PP:10| Volume 35, SUPPLEMENT 1, S29, October 2021



      In 2007, the use of aprotinin was temporarily suspended following several publications raising serious safety concerns.(1.2.3) However, Canadian and European Health Authorities concluded that these studies suffered from major flaws and lifted the suspension in 2013.(4,5)
      The reintroduction of aprotinin in 2016 was accompanied by a mandatory registry [Nordic Aprotinin Patient Registry (NAPaR)] in order to monitor the pattern of use, the effect of risk minimization measures, and overall safety.
      Objective of this study was to analyse the use of aprotinin in Belgium.


      NAPaR is a non-interventional Post-Authorisation Safety Study (PASS), endorsed by the Pharmacovigilance Risk Assessment Committee of the European Medicine Agency.


      Between October 2018 and August 2020, six Belgian NAPaR centers included 694 patients [median age 70 (range 13-90y); 62% male; median EuroSCORE II 4.6 (range 0.5-93.4)]. 25% of the patients had an EuroSCOREII > 10.
      57% of the patients were under an active antiplatelet therapy and 17% were treated with novel oral anti-coagulants. Preoperative renal impairment was present in 2/3 of patients.
      Only 4% of the patients received aprotinin on-label, i.e. for isolated coronary artery bypass grafting (CABG) on cardiopulmonary bypass (CPB).
      In 96% of the patients, aprotinin was used off-label, mainly for redo surgery (32%), CABG + valve surgery (29%), aortic surgery (20%) and multiple valve surgery (17%). One third of the procedures were urgent (23%) or emergent (9%). Median bypass time was 128min (range 13-600min).
      Median hospital stay was 11 days (range 3-151 days).
      Main reported indications for the use of aprotinin were active dual antiplatelet therapy (68% in iCABG), redo surgery (16%) and expected prolonged CPB time (55%).
      In 83% of the cases, aprotinin was administered at the Half Hammersmith dose (1 Mio KIU loading- and priming-dose + 250.000 KIU/h); most patients received the appropriate test dose (98%), none developed anaphylactic reactions.
      Median perioperative blood loss was 400ml (range 40 -10050 ml), 44% of the patients had RBC transfusion and 6% underwent reoperation for bleeding or tamponade.
      Overall mortality at discharge was 5%, i.e. within the range or lower than predicted by the EuroSCORE II. 2% of the patients had a postoperative stroke. Postoperative AKI as defined by a serum creatinine increase of 0,3mg/dL or more within 48 hours after surgery was present in 13% of cases. Most of these patients (76%) suffered from preoperative moderate or severe renal impairment including dialysis. Notably, in patients with postoperative AKI median CPB time was significantly higher than in patients without AKI: 172min (range 56-402) vs 125min (range 13-600min) (p<0,0001).

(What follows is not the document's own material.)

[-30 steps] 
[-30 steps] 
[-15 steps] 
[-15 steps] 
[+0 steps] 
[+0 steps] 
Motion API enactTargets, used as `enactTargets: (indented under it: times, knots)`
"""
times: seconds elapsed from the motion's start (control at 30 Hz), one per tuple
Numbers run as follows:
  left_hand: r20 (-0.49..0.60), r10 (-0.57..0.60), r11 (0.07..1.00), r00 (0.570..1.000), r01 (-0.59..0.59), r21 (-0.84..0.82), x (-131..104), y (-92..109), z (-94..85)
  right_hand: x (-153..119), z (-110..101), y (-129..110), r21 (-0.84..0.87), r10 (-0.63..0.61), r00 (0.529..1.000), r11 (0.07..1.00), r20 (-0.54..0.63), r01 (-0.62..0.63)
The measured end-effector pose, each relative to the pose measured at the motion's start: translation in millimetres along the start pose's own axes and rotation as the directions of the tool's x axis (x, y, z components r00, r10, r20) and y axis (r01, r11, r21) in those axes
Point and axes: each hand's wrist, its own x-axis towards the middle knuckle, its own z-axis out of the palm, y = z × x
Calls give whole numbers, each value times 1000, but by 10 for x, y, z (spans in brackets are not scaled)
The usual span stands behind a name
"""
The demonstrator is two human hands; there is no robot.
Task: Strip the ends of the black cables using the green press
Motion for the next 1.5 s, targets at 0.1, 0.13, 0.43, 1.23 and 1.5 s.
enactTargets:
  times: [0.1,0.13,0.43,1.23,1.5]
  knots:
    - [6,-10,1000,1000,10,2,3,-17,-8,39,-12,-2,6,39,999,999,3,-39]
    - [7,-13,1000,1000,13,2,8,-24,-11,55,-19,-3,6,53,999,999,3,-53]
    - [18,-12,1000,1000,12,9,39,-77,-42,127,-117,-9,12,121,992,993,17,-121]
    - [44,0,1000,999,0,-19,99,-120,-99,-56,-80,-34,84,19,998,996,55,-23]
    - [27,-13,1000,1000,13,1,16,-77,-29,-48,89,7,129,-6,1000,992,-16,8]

      In the Belgian centers, aprotinin was mainly used off-label and predominantly administered to older patients with significant comorbidities undergoing high-risk procedures. The observed safety outcomes are in line with published data within this high risk patient population.
      The data from the Belgian NAPaR suggest that aprotinin has an excellent safety profile in adult cardiac surgery.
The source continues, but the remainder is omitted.